Baru duduk di kursi, semua pasang mata di ruang judi langsung tertuju heran padaku. Menyelidik penuh ragu lantaran baru pertama menjejak di sini. Sorot mata angkuh para laki-laki bergelimang uang membara bagai serigala bersiap menerkam mangsa.
Hampir semuanya orang Eropa, hanya tiga orang Tionghoa. Ditambah satu perempuan Tionghoa duduk tertunduk diam.
Seorang laki-laki berkumis tebal menatapku tak berkedip. Aku balas tatapannya dengan senyum tipis. Nampaknya ia hendak mendekatiku. Seorang pelayan laki-laki datang menuangkan minuman pesananku. Aku minta padanya memesankan anggur untuk si tampan itu sebagai salam perkenalanku. Nampaknya laki-laki itu terhenyak kaget mendapat segelas anggur dariku.
“Juffrouw, boleh aku duduk di sampingmu?” pinta si laki-laki berkumis tebal, suaranya berat berwibawa.
Harus kuakui ia sungguh berani dibanding para laki-laki seusianya atau barisan paruh baya di ruang judi ini. Ia tersenyum ramah, aku mengangguk mempersilahkan. Ia mengulurkan tangan, Lammert Pauwels, panggil saja Lammert, ucapnya memperkenalkan diri.
“Viona. Senang bertemu denganmu Mijnheer Lammert.” Ia tertawa geli, memintaku memanggil Lammert saja. Biar lebih akrab, walaupun Viona terlihat sangat muda, terangnya.
Orang-orang beralih memperhatikan kami berdua. Terkesima sekaligus iri pada Lammert. Di antara para laki-laki di ruang ini, Lammert memang lebih tampan dan berwibawa. Balutan jas hitamnya membuat ia nampak paling gagah dari para laki-laki kaya berpangkat.
Lammert terkagum bungah lantaran tahu aku dari Rotterdam.
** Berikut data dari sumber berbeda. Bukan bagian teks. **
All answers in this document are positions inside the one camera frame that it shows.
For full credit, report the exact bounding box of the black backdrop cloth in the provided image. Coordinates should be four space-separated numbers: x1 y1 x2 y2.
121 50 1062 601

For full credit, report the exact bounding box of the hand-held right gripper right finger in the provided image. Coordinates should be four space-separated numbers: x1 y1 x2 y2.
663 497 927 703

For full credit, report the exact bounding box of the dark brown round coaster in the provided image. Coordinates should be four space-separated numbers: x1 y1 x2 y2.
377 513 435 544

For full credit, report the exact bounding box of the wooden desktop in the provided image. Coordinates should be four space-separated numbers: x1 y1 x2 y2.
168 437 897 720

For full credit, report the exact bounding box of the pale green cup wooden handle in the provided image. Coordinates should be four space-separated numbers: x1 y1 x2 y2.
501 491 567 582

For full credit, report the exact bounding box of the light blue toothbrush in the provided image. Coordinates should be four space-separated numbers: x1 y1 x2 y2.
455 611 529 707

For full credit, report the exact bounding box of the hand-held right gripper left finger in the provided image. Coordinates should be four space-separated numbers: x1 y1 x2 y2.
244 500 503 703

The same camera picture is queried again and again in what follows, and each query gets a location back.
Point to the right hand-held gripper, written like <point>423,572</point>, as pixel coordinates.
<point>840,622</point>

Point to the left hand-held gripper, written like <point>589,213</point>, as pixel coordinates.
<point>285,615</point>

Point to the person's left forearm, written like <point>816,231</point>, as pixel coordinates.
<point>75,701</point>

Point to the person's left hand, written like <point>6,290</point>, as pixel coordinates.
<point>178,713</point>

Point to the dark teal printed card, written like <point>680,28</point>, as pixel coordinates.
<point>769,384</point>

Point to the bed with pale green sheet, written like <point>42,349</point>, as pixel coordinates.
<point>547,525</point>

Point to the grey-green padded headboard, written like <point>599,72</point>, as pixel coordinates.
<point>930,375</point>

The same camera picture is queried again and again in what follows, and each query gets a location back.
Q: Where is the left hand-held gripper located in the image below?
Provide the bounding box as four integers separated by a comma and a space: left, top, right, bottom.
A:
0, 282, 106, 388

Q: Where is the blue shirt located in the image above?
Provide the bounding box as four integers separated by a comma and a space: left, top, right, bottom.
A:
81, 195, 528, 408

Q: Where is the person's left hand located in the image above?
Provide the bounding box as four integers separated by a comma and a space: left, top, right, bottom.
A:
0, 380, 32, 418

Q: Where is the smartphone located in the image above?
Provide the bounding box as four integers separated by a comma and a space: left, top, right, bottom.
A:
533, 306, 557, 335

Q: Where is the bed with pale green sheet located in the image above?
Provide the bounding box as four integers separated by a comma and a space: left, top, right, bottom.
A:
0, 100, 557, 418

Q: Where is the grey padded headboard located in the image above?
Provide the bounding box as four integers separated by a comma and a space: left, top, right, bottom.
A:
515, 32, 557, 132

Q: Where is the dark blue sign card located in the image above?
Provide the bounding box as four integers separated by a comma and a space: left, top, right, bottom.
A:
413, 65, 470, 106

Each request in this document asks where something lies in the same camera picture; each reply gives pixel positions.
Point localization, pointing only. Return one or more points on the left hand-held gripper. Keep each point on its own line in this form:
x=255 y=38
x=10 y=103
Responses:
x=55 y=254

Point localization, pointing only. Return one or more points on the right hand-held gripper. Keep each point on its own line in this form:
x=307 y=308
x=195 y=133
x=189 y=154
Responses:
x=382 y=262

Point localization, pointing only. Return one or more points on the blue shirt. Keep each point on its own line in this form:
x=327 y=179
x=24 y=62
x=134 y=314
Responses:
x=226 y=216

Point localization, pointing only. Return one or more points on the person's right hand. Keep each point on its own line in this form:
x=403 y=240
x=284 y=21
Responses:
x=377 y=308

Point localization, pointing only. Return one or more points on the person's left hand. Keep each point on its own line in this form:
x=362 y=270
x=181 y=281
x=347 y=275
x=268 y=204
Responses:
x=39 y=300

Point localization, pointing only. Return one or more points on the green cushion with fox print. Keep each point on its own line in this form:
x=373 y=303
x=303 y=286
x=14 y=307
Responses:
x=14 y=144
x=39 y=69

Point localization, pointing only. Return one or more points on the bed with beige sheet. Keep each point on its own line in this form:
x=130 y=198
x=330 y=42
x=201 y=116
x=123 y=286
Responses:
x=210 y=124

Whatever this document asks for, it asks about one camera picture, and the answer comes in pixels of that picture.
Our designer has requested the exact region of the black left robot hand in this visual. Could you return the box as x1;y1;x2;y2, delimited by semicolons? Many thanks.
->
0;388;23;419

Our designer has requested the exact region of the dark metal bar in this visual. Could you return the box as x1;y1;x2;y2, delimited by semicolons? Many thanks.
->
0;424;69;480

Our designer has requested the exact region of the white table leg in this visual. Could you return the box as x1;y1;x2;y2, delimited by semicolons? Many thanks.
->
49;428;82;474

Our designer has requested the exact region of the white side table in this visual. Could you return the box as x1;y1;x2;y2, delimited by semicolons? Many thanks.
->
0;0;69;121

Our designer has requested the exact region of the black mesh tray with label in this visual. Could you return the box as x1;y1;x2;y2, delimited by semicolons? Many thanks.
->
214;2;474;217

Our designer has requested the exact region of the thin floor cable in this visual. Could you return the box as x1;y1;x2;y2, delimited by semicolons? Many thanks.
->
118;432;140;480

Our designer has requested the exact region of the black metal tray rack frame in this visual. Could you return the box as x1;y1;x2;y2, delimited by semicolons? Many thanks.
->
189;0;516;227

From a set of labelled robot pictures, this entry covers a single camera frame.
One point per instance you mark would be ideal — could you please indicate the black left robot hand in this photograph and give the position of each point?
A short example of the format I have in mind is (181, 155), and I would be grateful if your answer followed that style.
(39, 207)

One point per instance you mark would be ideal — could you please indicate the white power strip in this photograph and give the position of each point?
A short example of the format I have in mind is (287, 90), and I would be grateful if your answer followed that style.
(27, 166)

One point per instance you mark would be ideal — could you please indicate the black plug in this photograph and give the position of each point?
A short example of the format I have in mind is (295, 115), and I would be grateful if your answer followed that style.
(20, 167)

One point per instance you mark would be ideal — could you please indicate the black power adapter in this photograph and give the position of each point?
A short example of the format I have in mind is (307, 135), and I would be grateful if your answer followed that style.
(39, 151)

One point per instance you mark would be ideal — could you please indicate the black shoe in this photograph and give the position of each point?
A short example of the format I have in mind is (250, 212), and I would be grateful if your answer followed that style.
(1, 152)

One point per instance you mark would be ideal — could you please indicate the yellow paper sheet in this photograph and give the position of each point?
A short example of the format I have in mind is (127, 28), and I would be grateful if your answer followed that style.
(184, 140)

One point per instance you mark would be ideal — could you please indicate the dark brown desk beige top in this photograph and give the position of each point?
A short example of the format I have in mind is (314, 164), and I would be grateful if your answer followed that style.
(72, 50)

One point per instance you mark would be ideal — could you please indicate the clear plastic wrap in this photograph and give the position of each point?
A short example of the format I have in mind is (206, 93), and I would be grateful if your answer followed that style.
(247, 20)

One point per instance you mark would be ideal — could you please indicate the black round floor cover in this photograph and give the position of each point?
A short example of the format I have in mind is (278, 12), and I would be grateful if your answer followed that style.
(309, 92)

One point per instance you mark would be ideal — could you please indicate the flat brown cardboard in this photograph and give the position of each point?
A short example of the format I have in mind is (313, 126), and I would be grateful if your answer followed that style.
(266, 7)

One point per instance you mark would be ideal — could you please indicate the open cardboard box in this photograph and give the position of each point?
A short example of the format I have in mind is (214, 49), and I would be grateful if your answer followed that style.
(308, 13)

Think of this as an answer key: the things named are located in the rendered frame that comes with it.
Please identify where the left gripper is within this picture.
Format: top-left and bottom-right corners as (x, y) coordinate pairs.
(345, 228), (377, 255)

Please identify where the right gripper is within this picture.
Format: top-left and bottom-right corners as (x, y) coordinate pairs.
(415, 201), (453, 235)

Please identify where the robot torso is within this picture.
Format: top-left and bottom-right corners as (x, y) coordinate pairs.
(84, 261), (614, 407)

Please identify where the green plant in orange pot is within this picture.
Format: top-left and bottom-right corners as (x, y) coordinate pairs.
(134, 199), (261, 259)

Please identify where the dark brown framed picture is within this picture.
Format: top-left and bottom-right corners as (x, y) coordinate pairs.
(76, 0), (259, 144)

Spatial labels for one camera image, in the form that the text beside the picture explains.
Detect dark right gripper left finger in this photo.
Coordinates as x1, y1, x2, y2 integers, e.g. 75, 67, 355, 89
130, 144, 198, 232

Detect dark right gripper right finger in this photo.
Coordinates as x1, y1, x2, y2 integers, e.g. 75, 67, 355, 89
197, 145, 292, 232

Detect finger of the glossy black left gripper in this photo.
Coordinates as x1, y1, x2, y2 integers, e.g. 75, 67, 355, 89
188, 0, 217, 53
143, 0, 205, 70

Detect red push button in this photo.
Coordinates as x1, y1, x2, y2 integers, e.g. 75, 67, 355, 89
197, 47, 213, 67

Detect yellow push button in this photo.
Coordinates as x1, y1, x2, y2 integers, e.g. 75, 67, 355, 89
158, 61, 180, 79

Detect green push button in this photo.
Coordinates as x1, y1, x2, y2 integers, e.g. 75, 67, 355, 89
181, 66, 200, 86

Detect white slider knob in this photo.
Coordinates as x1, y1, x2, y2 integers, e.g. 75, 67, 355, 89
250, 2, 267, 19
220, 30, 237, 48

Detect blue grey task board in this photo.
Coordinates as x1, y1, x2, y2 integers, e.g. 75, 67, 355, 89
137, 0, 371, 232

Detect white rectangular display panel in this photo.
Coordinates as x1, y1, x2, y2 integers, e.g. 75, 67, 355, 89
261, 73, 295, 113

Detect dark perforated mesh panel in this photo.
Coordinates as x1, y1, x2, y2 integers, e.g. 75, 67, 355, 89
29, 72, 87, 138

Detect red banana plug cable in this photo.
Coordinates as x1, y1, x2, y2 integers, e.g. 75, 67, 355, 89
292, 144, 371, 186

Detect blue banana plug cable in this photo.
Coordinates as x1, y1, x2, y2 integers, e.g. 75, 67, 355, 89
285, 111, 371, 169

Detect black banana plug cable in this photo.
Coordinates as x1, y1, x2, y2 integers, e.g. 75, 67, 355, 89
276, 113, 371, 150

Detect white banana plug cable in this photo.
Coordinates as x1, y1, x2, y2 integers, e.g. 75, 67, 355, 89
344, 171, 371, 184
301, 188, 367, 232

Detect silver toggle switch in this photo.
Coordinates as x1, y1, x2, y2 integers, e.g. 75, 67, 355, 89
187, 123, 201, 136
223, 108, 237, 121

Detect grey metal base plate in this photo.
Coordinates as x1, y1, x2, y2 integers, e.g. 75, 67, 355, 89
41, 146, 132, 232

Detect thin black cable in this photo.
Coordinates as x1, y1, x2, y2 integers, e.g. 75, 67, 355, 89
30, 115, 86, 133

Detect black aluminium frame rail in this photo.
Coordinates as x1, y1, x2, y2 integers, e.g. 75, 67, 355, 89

Rupanya ia lahir dan besar di Rotterdam sebelum terpaksa mengekor keluarganya ke Hindia Belanda. Semakin tercengang saat kuceritakan aku berlayar sendiri ke Surabaya. Ia sampai menggeleng ragu.
“Ada urusan apa Viona jauh-jauh ke Surabaya seorang diri?” tanya Lammert sangat ingin tahu. Kukatakan ada urusan dagang di Surabaya. Aku sedang mencari pasokan kain kualitas terbaik di Jawa untuk toko gaun di Rotterdam, Gouda, dan Utrecht. Para pengusaha gaun di Belanda sering membincangkan kalau hendak mencari kain terbaik harga murah, Surabaya tempatnya. Lammert begitu antusias mendengar ocehanku. Sesekali ia berdecak kagum.
Obrolan kami berdua terpaksa berhenti lantaran kehadiran Mijnheer Reinier, pemilik kedai ini sekaligus suami Mevrouw Anke Niehof. Ialah yang membuka judi malam ini.
Saat orang-orang baru mulai berdatangan, Lammert berbisik lirih padaku, memperkenalkan padaku dengan beberapa pejabat pusat dari Batavia yang datang bersama Mijnheer Reinier, termasuk para pengusaha kaya raya Surabaya.